Today’s post is a follow-up to our recent look at family investment companies. I’ve since had a serious request from a family member to start one.
Remember, I’ve never used a “family” investment company (FIC) and before the recent article, I hadn’t done much looking into them.
- Note also that I am not limiting the discussion to companies where all the shareholders are family members.
- Any investment company which is under close control (ie. is controlled by five people or fewer) would fit the bill.
I have operated a trading company for more than 30 years
- And from time to time, that company has done a modest amount of investing
- But never enough to take it into investment company territory.
Pros and cons
The fruits of my research last time out were that FICs have two uses:
- They allow for fractional ownership of large assets (like houses)
- This should lead to lower taxes through gradual (annual) changes in the ownership structure.
- They allow for the pooling of assets and therefore could provide greater diversification benefits than individual company members could achieve on their own.
- Truly diversified portfolios are hard to implement with less than £100K, but ten people each subscribing £10K would be able to achieve the same result.
Unfortunately, FICs have one big drawback:
- Profits are subject to corporation tax at 19% (18% from April 2020).
That’s only when profits are crystallised (ie. sales are made), and dividends are exempt (so long as the assets of the FIC remain below £10M).
- But it still seemed like a deal-breaker to me.
The vast majority of my assets are already tax-sheltered, and such a structure should appeal the most to a higher-rate tax-payer who hasn’t managed to shelter his assets.
The solution came from a surprising direction.

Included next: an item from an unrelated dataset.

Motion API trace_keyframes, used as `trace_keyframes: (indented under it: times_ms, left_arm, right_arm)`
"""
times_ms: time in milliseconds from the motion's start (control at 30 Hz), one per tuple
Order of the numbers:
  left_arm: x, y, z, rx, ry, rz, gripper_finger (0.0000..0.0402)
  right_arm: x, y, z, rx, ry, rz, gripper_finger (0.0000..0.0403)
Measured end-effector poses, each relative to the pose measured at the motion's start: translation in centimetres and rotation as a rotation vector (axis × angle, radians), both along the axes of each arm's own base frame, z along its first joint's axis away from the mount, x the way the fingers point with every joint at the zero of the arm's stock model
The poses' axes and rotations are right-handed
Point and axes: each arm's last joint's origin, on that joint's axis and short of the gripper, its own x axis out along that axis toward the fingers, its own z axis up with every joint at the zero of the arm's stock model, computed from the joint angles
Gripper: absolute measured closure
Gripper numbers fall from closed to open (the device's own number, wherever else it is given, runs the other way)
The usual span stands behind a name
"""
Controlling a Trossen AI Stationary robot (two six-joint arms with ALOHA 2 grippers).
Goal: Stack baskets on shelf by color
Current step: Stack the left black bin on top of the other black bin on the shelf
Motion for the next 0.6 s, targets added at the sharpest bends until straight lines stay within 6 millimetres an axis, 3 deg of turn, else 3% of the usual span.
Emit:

- I was looking into option trading strategies, which are used by a surprisingly large number of early-retirement bloggers in the US.
These options are largely traded in non-tax-sheltered accounts and some of the bloggers want to do something about that.

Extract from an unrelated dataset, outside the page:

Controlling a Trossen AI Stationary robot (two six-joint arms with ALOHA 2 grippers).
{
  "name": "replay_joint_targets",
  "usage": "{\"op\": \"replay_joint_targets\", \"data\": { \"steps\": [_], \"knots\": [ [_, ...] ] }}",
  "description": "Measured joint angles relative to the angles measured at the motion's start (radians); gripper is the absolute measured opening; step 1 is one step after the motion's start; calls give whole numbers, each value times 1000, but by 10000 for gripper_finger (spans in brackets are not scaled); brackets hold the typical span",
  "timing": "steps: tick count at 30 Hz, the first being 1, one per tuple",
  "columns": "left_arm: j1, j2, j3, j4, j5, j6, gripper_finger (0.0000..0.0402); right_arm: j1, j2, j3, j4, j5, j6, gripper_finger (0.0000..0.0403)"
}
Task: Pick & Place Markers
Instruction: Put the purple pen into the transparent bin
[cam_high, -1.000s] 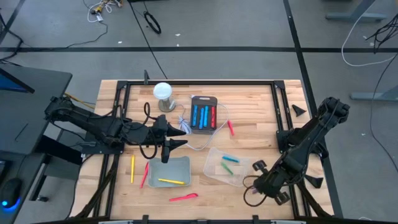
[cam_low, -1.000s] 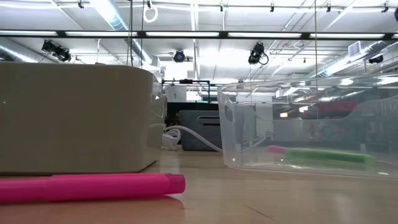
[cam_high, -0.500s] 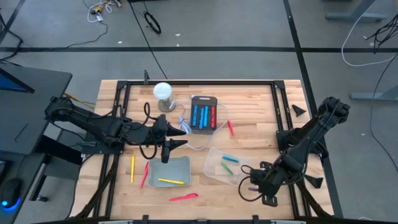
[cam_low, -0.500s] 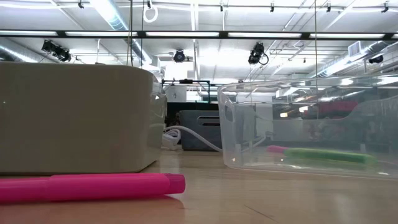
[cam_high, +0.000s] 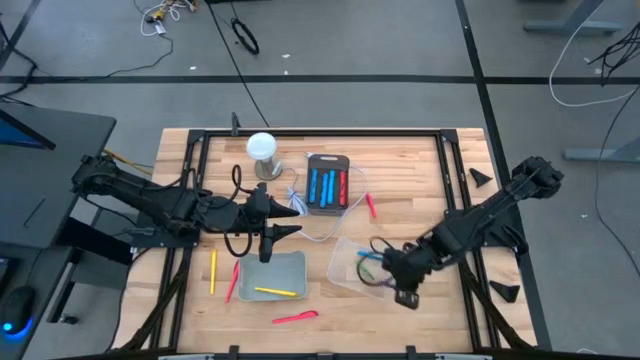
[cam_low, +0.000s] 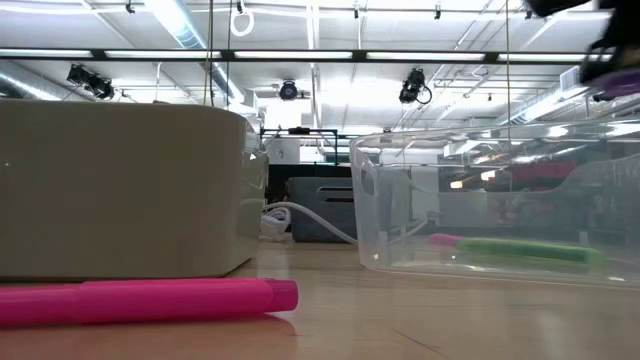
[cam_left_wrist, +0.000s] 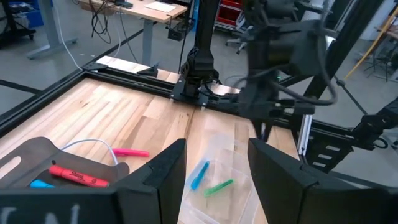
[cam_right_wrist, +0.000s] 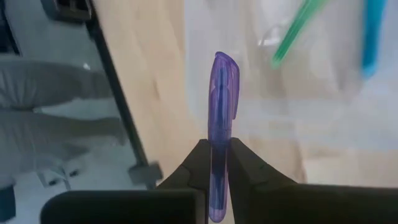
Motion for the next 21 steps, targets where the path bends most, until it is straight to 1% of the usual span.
{"op": "replay_joint_targets", "data": {
  "steps": [6, 11, 15, 21],
  "knots": [
    [0, 0, 0, -1, 0, 3, 179, -140, 0, 0, 67, 1, -95, 27],
    [0, 0, 0, -1, 0, 3, 179, -240, 0, 0, 118, 4, -144, 27],
    [0, 0, 0, -3, 0, 3, 179, -276, 0, 0, 122, 2, -166, 27],
    [-1, 0, 0, -56, 0, -1, 179, -282, 25, 1, 127, 4, -182, 27]
  ]
}}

The answer is leverage, using a 1/(1-n) formula, where n is the tax rate you are paying.
- This restores your returns to the pre-tax level (minus the interest paid on the loan).
For a 18% corporation tax rate, that works out to 1/82% = 122% gearing.
- In practice, some of the returns will come as (untaxed) dividends, so gearing of 10% to 15% should be enough.
I can provide the loan to the investment company from a cash balance in my trading company, which means:
- A competitive interest rate (say 2% pa),
- No risk of the loan being recalled.
- So let’s assume that we’ve cracked the tax problem, and look at how the FIC might work.
The company is probably not viable below a gross size of around £100K, so let’s say that’s around £85K in net assets.
- Below this size, it might be closed down.
We need at least half of this to come from five people, in order to remain a close investment company.
- Or perhaps we don’t care about that at all.
At the other end of the scale, we need to stay below the £10M cap on assets (in order to retain the dividend tax exemption).
- Above this size, money might be returned and/or a second company started.
There are options to pay family members for their work in running an FIC, but the arrangement that would suit me best would be a fee paid back to my trading company.
After a lot of thought, I decided on a system that’s not unlike a hedge fund charging scheme, other than it’s ten times cheaper:
- 0.2% pa, plus 2% of outperformance against a bespoke benchmark, with a high-water mark.
In the first year, with £75K of net assets, this would be of the order of £200 – hardly rapacious.
- As assets grew, the company would be able to absorb other costs (eg. trading software and magazine subscriptions).
The standard approach would be followed, except that embedded potential corporation tax bills need to be subtracted from the net asset value each time.
Although the company would accept contributions at any time, it would probably make sense to only allow withdrawals once a quarter.
- Revaluations (updating of the unit price) could happen at this time, as could fee deductions.
Share allotments (and the deduction of any performance bonus) could happen on an annual basis).
The basic plan should be simple, to begin with:
- 80% risk-parity (volatility optimised) passive portfolio of largely low-cost ETFs
- 20% factor tilts (or possibly 20% of the equity portion, so closer to 15%)
- UK stock portion (c. 20%) in dividend stocks, to take advantage of the tax-break
- Bond Alts could also emphasise yield (REITs, infrastructure, SONG etc)
- Bonds (20%) would be tilted towards high-quality Gov bonds
Active trend-following and perhaps option strategies could be added at a later date if and when the fund became large enough.
Cashflow and tax planning
Fees and trading costs should be funded from dividends.
- Any surplus can be used for dividends and/or to pay down the gearing loan as needed.
- Alternatively, a cash balance could be held as part of the bond allocation.
Any shortfall in income could be added to the loan.
Capital gains could be crystallised so as to fully offset the fees and loan interest.
Minimum contributions might be sized so as to allow the fund to work alongside a workplace pension:
- The minimum workplace enrolment scheme of 8% on the national average salary of £25K pa = £2K pa
A better target would be 15% or £4K pa
- Which gives a variance of £2K or £167 per month
So a sensible minimum regular contribution might be £100 month.
Once we had a solution for the taxation problem, everything else fell into place rather easily.
- All that remains now is to raise the seed capital.